ASSIGNED TASK: Copy out each line from the material where the word "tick" is found.
======
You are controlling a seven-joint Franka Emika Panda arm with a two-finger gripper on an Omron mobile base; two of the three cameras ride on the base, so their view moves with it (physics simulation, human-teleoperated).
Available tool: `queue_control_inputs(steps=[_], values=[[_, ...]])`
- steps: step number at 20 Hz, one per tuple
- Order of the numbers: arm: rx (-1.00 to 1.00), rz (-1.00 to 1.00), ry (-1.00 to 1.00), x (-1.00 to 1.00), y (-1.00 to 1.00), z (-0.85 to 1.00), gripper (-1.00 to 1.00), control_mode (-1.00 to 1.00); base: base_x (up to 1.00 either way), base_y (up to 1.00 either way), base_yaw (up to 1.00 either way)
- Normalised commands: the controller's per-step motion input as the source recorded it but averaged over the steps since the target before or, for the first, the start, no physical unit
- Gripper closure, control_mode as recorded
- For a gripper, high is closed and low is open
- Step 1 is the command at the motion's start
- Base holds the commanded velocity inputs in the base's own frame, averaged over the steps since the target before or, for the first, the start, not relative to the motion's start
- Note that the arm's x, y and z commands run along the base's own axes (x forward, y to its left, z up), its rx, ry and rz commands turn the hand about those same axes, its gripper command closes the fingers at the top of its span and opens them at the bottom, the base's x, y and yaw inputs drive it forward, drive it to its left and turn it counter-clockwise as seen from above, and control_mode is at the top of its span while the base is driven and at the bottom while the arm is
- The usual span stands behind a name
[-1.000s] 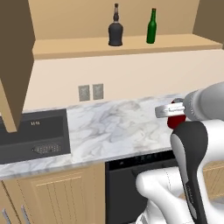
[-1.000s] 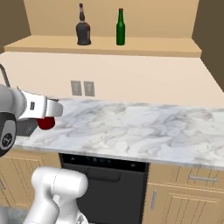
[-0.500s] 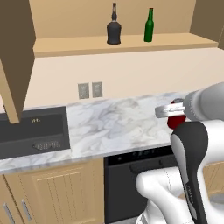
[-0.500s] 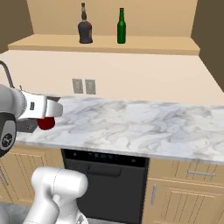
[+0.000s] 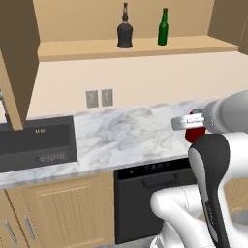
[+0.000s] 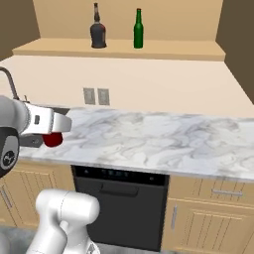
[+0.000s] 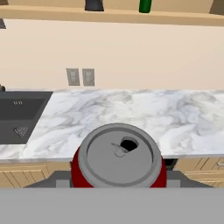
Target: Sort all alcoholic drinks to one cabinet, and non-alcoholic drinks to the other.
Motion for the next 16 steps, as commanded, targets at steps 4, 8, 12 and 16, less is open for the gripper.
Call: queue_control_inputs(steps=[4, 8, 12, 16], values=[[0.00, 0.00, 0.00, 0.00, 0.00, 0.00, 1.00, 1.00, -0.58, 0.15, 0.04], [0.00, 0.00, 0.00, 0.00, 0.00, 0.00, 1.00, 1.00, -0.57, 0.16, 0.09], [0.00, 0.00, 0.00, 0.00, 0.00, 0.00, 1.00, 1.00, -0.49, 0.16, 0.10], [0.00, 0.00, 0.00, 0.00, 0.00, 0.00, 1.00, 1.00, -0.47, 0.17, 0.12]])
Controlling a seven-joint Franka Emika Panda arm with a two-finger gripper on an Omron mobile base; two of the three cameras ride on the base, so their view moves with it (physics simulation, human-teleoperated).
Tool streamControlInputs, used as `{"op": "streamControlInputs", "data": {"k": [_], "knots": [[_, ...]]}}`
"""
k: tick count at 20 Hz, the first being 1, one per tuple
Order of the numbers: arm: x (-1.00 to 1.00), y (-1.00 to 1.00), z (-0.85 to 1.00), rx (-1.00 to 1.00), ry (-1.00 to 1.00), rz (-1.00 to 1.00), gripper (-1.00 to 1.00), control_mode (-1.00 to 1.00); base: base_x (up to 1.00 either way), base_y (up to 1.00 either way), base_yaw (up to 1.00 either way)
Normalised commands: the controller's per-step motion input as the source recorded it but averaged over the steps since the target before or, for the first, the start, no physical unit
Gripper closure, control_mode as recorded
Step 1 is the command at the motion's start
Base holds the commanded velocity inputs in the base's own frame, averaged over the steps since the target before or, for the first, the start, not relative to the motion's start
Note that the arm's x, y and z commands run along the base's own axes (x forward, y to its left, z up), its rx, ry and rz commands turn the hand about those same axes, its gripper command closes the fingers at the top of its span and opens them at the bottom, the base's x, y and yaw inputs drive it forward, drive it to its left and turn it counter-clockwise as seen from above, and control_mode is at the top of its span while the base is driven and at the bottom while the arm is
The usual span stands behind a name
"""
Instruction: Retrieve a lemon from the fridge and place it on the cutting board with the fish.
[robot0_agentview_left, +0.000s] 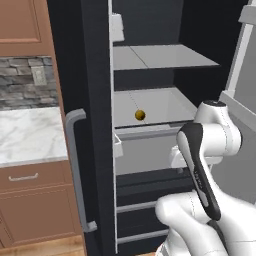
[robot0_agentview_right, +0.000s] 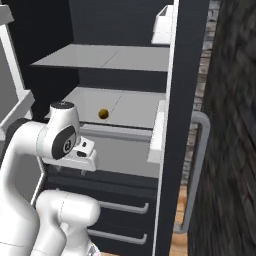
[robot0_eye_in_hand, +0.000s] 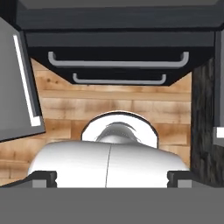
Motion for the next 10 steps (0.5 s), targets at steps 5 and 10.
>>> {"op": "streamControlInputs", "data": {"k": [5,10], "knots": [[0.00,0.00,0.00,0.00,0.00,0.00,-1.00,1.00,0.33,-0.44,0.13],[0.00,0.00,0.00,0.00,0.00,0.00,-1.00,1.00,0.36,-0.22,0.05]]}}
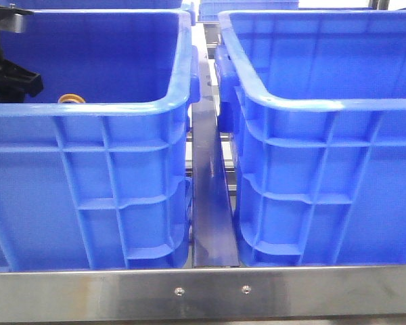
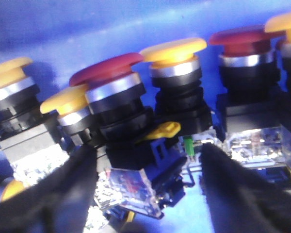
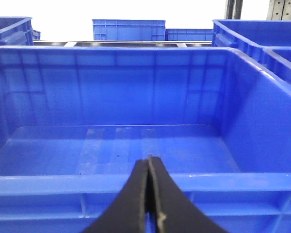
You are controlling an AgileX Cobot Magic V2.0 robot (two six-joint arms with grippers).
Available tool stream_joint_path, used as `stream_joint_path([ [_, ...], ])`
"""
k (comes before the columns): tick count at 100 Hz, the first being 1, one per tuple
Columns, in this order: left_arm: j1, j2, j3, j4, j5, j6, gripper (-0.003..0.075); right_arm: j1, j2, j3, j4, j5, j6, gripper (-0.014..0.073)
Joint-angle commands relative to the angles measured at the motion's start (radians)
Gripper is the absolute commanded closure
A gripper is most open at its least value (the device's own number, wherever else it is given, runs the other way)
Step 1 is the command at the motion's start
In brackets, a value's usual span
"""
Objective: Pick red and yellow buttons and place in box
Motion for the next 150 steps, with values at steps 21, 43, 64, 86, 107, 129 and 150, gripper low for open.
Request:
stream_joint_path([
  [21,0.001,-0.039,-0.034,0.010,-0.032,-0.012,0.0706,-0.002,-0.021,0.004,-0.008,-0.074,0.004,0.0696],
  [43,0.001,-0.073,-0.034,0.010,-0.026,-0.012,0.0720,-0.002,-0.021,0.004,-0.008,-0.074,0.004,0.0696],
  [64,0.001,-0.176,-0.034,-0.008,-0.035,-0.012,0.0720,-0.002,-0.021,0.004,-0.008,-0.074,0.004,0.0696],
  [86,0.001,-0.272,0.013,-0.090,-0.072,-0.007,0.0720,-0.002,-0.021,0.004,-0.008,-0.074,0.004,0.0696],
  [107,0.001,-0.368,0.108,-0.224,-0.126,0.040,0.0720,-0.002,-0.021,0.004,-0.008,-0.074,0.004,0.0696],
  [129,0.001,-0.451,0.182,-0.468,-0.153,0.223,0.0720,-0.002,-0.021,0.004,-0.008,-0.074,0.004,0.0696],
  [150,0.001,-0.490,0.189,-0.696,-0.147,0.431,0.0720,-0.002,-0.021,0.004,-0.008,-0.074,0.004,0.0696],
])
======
WRITTEN ANSWER:
k: tick count at 20 Hz, the first being 1, one per tuple
k (comes before the columns): tick count at 100 Hz, the first being 1, one per tuple

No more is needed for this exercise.